Man muss aber abschließend darauf hinweisen, dass das alles nicht nur die Saisonarbeiter auf den deutschen Feldern betrifft. Dazu ein Blick in diese Mitteilung des DGB Nordrhein-Westfalen vom 22.04.2021: Saisonstart im Corona Jahr: DGB fordert Schutz für Erntehelferinnen und Erntehelfer. Dort finden wir diese Hinweise:

»Die Ausweitung der sozialversicherungsfreien Beschäftigung auf 102 Tage für das Jahr 2021 betrifft aber nicht nur die Landwirtschaft. Im Juni 2020 gab es in NRW insgesamt fast 40.000 Saisonbeschäftigte; neben der Landwirtschaft meist im Bereich der Lagerwirtschaft, Post und Zustellung und in der Gastronomie, die nach dieser Regelung monatelang sozialversicherungsfrei gearbeitet haben – und das zusätzlich zu der Vielzahl an 450-Euro Jobs in diesen Bereichen.

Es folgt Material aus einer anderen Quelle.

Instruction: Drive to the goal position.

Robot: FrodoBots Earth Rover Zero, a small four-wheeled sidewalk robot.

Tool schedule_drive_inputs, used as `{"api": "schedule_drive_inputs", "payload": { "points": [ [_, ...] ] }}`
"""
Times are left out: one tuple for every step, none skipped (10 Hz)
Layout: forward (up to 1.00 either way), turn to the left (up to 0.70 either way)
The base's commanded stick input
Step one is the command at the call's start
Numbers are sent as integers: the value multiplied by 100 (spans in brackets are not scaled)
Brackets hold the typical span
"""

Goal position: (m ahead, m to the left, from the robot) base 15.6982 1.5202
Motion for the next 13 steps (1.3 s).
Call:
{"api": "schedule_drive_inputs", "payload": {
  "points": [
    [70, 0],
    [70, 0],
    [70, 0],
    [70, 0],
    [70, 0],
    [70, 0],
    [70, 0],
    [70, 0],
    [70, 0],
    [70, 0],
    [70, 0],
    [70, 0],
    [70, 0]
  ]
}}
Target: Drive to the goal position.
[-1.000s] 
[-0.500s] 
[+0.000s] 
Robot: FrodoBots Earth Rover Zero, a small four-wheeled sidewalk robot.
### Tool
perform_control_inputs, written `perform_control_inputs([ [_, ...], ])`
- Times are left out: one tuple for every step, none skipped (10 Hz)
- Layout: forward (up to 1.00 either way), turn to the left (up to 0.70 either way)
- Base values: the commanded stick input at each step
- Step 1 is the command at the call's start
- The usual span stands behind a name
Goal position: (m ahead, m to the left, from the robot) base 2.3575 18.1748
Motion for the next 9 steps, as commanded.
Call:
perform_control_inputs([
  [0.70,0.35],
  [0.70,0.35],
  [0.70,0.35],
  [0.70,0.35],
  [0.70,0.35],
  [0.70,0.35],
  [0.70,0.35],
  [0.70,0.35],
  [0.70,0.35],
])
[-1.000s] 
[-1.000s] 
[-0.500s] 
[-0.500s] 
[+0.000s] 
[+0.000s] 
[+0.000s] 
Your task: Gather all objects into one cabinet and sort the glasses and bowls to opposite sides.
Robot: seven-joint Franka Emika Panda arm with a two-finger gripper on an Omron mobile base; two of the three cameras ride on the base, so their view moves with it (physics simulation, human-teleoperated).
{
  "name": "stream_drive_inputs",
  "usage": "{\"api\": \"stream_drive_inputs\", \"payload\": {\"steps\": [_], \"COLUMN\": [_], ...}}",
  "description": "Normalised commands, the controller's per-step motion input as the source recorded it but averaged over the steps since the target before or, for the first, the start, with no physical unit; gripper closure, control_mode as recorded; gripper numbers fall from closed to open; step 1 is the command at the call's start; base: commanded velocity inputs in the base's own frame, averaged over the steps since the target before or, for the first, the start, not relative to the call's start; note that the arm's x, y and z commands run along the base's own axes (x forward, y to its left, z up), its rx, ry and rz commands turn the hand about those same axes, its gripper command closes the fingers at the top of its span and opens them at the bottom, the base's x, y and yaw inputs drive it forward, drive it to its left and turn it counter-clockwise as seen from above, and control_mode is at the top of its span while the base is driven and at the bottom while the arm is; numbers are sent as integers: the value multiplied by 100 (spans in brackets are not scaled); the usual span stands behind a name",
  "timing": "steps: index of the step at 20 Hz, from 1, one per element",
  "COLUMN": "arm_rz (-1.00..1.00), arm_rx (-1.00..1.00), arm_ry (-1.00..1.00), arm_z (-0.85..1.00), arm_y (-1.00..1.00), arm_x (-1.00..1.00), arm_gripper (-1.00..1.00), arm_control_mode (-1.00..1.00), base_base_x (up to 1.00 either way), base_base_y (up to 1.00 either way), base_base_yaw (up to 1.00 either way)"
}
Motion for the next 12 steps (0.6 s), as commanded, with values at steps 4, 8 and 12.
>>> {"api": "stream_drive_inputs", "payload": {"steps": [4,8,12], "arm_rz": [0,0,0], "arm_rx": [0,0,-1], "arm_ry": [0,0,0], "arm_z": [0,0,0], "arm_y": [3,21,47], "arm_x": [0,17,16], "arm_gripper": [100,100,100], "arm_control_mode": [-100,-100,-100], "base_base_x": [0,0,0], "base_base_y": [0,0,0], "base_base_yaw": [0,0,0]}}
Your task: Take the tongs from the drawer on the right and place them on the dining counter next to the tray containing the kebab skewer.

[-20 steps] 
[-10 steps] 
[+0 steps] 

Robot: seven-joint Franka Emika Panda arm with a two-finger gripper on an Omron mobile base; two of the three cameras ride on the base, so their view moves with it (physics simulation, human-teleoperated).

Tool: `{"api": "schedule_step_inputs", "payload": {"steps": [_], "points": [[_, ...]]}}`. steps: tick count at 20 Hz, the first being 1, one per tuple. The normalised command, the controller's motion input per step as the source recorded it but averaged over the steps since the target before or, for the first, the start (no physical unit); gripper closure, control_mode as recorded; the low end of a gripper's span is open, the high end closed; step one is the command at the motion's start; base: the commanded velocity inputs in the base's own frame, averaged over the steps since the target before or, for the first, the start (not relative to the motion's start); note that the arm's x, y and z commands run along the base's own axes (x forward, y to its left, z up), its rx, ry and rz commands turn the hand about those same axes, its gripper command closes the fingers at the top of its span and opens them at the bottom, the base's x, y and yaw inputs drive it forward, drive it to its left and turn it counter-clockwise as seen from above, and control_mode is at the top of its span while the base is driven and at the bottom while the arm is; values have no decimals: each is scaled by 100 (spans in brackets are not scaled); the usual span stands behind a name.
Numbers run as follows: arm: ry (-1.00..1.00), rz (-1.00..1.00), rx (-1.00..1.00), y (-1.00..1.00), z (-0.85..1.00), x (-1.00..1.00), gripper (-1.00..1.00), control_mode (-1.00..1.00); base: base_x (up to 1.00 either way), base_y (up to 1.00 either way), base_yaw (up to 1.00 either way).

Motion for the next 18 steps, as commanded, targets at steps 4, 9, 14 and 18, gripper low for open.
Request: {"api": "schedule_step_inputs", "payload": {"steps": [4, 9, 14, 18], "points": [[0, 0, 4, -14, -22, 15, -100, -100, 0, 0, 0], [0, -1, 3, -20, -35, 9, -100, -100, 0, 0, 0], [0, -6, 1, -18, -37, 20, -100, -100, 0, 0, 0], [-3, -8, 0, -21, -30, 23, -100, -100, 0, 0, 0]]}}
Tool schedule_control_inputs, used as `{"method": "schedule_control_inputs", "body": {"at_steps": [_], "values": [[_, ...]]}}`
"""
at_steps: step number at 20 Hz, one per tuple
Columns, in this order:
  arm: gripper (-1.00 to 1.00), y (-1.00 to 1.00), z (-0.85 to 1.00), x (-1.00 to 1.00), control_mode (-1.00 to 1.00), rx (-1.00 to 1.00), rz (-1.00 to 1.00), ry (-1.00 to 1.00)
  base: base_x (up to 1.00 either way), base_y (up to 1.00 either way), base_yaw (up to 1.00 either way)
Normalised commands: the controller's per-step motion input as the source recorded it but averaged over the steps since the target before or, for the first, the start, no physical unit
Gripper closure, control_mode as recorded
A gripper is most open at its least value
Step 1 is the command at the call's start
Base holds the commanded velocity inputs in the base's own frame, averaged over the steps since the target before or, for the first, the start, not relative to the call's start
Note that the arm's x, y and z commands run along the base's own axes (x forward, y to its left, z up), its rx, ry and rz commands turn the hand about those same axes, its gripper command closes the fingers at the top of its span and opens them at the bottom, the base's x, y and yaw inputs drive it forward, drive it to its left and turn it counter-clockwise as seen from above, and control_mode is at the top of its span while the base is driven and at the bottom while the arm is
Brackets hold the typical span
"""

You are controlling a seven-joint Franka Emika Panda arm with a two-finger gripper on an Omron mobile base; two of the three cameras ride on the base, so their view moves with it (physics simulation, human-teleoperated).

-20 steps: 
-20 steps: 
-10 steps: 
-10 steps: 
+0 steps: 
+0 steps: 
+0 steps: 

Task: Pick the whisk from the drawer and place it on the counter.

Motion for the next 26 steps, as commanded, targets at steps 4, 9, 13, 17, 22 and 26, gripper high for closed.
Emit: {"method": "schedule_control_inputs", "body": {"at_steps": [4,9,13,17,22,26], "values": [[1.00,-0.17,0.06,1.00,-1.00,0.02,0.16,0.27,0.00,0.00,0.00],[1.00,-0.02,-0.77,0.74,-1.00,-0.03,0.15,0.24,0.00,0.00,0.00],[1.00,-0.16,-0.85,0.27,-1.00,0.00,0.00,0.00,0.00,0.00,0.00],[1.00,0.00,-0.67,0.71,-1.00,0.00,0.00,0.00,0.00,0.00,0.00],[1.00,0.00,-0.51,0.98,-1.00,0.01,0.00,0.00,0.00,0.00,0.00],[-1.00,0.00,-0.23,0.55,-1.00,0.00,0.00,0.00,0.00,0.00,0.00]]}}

Auch hier kommt der Großteil der Beschäftigten aus osteuropäischen EU-Ländern.«

Und das, was die Gewerkschaften fordern, geht weiter über eine Infragestellung der 102-Tage-Regelung hinaus und verweist zugleich auf die Größe der Baustellen, die sich auftun:

»Der DGB fordert Sozialversicherungsschutz ab dem ersten Tag der Beschäftigung, einen schlagkräftigen Arbeits- und Infektionsschutz und das Ende von Mindestlohnbetrug, miesen und überteuerten Unterkünften und Missbrauch.« Da ist noch eine Menge zu tun.